Размер шрифта
-
+

Зверь-из-Ущелья. Книга 2 - стр. 31

Рамона. Мо-она…

Барды сравнивают женский смех с перезвоном колокольчиков или журчанием ручья, но мне переливчатый смех Каменной жрицы напоминал рассыпавшиеся алмазы – когда разжимаешь кулак, и те катятся по каменному полу, весело подпрыгивая.

Боги, как же я соскучился! Понял это окончательно только сейчас, и от осознания скрипнул зубами так, что те едва не раскрошились. Увальней, что сгрудились вокруг, захотелось разогнать пинками, а её сгрести в охапку и зацеловать до полусмерти. Она источала свет, мне хотелось напиться этим светом, искупаться в нём, бессовестно присвоить себе.

Только себе. 

Потому что невыносимо видеть с ней другого. Знать, что она не принадлежит мне и принадлежать никогда не будет, что я хожу под одним с ней небом, дышу одним воздухом, но не могу прикоснуться – мучительно. Эта боль выворачивает суставы, потрошит заживо, вытаскивая ржавым крюком наружу самое потаённое, запретное, непозволительное – мою слабость.

Наделся, наивный, что смогу отпустить её в ночь праздника Маков, что буду выше всяких привязанностей. Но сейчас полузадушенное чувство вспыхнуло с новой силой, разгоняя по венам отраву – я, бывалый солдат, дехейм лорда, Зверь-из-Ущелья, прибежал по первому зову, как пёс.

Как нищий, которому посулили мешок золота. Как волк, почуявший кровь.

Будь проклят этот Ольд, жаль, что он не сгинул где-то по дороге в Лестру! Зря я узнал, что она будет здесь, потому что просто не могу. Теперь не могу бороться с этой бешеной тягой.

 

 ***

Он подошёл так близко – стоял у соседней палатки, небрежно сложив руки на груди, а из-за плеча выглядывала рукоять страшного клинка. Лестриец смотрел так серьёзно, задумчиво, с ожиданием и обещанием чего-то – и от осознания этого меня накрыло мощной волной, лишило воздуха.

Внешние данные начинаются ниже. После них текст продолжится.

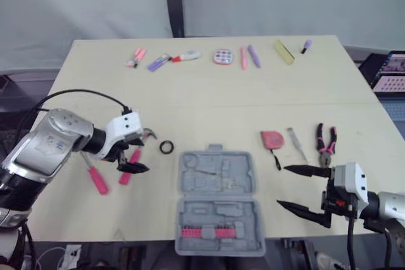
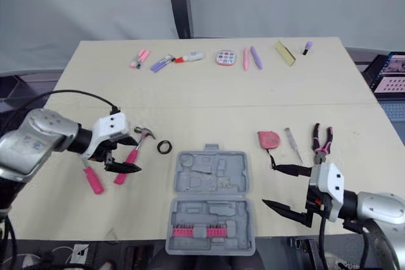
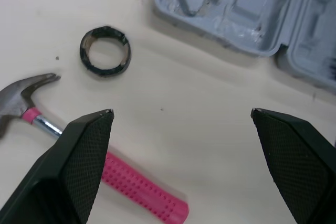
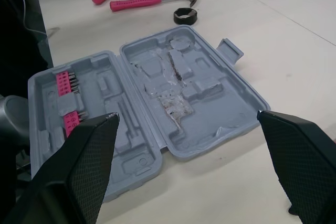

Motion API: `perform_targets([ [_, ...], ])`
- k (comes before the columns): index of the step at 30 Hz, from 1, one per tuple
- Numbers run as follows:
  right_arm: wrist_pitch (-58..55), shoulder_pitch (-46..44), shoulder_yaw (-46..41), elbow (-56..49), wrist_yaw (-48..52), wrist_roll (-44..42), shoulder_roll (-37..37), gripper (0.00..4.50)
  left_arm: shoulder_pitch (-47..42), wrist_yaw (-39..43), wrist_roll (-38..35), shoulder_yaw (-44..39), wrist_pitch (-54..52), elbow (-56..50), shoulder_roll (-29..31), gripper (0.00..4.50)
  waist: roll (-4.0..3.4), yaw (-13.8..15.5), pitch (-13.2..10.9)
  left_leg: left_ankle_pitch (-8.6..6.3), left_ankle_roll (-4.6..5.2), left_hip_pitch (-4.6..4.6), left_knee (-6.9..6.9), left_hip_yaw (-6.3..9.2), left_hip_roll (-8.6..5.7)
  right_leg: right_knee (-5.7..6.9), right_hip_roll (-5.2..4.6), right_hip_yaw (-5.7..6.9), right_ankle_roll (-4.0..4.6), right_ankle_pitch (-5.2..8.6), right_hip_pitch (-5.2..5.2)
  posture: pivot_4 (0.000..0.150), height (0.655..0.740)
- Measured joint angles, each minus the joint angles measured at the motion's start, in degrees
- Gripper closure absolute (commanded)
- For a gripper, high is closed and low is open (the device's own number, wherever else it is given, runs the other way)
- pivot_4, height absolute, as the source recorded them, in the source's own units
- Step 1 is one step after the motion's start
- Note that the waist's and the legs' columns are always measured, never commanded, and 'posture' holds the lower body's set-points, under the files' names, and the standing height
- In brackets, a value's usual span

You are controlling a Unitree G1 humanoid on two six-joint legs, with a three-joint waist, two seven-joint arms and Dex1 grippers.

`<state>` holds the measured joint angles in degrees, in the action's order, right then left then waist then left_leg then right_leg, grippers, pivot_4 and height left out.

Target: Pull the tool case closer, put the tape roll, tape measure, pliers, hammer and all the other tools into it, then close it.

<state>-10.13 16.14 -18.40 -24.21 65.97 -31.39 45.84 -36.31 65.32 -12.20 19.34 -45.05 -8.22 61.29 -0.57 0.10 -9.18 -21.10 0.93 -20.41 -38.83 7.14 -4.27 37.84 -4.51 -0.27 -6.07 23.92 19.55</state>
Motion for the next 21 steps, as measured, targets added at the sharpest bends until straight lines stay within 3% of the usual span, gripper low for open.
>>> perform_targets([
  [5,-0.19,-0.98,0.06,0.02,-0.09,-0.01,0.25,0.04,-5.61,0.38,7.18,5.76,1.68,2.00,-2.83,0.00,0.02,0.07,-0.01,-0.03,0.06,-0.02,-0.07,0.02,-0.02,0.04,0.00,0.00,0.00,0.00,0.00,0.150,0.7400],
  [21,-0.98,0.56,-0.46,1.78,1.14,-0.11,1.27,0.04,-8.68,1.44,19.19,11.65,7.41,10.74,-12.02,0.00,0.05,0.21,-0.03,-0.04,0.07,-0.06,-0.19,0.03,-0.02,0.12,0.00,0.05,0.00,0.00,0.01,0.150,0.7400],
])
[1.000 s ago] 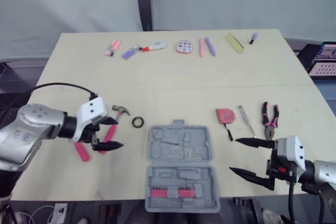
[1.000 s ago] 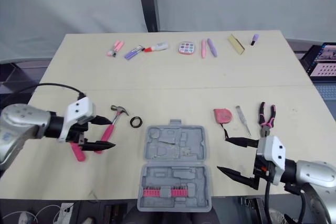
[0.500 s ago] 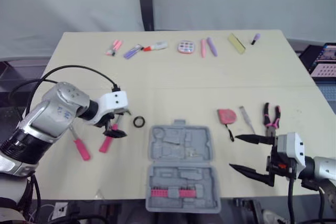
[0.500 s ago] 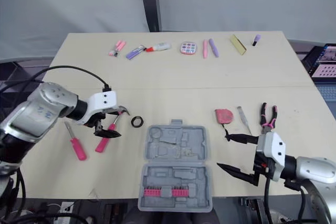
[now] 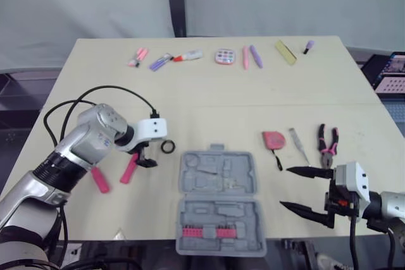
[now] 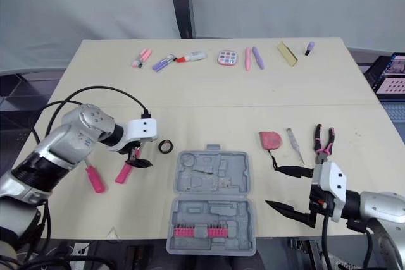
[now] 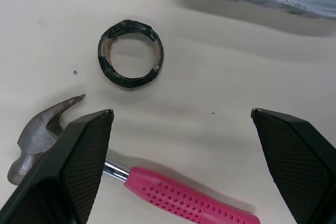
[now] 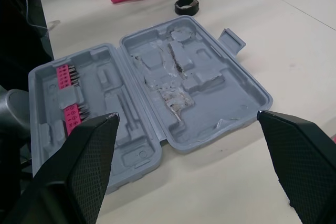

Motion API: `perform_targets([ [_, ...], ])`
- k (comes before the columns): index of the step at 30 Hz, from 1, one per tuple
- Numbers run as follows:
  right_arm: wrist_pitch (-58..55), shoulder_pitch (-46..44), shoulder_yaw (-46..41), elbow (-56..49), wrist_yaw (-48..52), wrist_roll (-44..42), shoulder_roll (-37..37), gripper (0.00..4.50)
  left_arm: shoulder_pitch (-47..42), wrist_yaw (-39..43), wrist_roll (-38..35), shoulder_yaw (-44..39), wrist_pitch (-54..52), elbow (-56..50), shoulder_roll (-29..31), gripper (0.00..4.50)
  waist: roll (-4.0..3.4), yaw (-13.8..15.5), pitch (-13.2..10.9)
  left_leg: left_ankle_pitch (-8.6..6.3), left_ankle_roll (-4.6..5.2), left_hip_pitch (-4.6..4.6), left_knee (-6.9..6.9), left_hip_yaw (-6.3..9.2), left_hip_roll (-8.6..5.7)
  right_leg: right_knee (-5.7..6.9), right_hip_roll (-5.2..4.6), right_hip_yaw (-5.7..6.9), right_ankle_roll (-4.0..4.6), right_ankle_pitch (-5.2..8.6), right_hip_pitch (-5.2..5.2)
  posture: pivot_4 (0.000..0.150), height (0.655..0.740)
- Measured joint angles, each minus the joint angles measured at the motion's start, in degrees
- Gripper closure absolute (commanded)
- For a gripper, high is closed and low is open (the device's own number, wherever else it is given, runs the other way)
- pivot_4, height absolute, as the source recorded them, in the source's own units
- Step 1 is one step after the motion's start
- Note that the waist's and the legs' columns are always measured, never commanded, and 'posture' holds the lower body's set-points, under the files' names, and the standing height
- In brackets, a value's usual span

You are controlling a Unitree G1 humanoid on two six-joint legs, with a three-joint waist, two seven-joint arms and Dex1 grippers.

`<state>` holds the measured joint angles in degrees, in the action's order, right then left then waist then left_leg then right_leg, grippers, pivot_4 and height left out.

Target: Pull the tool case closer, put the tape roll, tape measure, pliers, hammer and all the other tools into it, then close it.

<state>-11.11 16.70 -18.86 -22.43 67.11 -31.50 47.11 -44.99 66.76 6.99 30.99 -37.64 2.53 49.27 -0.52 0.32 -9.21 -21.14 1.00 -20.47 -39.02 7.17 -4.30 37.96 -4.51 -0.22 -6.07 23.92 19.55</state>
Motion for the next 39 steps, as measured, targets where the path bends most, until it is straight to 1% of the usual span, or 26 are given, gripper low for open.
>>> perform_targets([
  [9,0.00,0.15,-0.71,0.24,0.67,-0.02,1.15,0.04,-3.80,0.32,4.40,1.81,2.27,6.15,-5.96,0.00,0.01,0.02,-0.01,-0.01,0.01,-0.03,-0.05,-0.02,-0.01,0.03,0.01,0.07,0.00,0.00,0.01,0.150,0.7400],
  [15,-0.11,0.26,-1.66,0.24,0.67,-0.03,1.62,0.04,-4.29,0.93,6.70,2.10,3.58,7.87,-7.90,0.00,0.02,-0.02,-0.01,-0.01,0.01,-0.03,-0.05,-0.02,-0.01,0.04,0.01,0.07,0.00,0.00,0.01,0.150,0.7400],
  [32,-0.41,0.49,-1.76,0.24,0.67,-0.04,2.12,0.04,-4.36,1.74,11.35,2.80,5.91,11.76,-12.19,0.00,0.03,0.65,-0.01,-0.01,0.02,-0.03,-0.08,-0.05,-0.03,0.06,0.02,0.09,-0.01,0.00,0.02,0.150,0.7400],
  [39,-0.33,0.99,-1.85,0.25,0.70,-0.03,2.13,0.04,-4.33,1.68,12.10,2.81,7.06,12.48,-12.31,0.00,0.03,0.98,-0.01,-0.02,0.03,-0.03,-0.10,-0.07,-0.04,0.07,0.01,0.08,-0.01,-0.01,0.02,0.150,0.7400],
])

Ренн выглядел усталым и осунувшимся: щетина отросла, скулы выделялись сильнее, чем раньше, но глаза сверкали бешеным огнём, когда он смотрел то на меня, то на искателей рядом. А мне безумно хотелось разогнать их всех, даже Орвина, чтобы хоть несколько мгновений провести с моим лестрийцем наедине, ведь нас разделяло всего несколько шагов – пройди и дотронься рукой.

Но здесь, под прицелом чужих глаз и ушей я не смогу поговорить с ним, не смогу коснуться, да и Горт всё рядом отирается – возомнил себя моим защитником или нянькой.

Прибила бы!

Казалось, что все до единого видят и понимают, в каком состоянии я нахожусь, как я горю и тлею, но специально издеваются!

Наконец, когда игра в гляделки Реннейру надоела, он направился ко мне уверенным шагом. И эта уверенность, мужская непоколебимая сила волной окатила стоящих рядом – и братец, и Горт со своей компанией вдруг вспомнили о неотложных делах и поспешили раствориться.

– Господин что-то хотел? – спросила я ласково.

Ренн сощурился, глядя исподлобья, и шумно втянул воздух. Он держал кулаки сжатыми – так, что костяшки побелели.

– У меня есть то, чего нет у других...

Взгляд глаза в глаза, и по спине скользнула стайка мурашек. Сейчас мы совсем одни… почти… не считая сотен людей вокруг. 

– И что же у тебя есть особенного, дочь гор? – он изогнул левую бровь, а край рта дёрнулся в едва читаемой улыбке.

Глупое, глупое сердце! Это ведь совсем ничего не означает… Или, наоборот, значит слишком много – столько, что мой разум просто не в силах это осознать.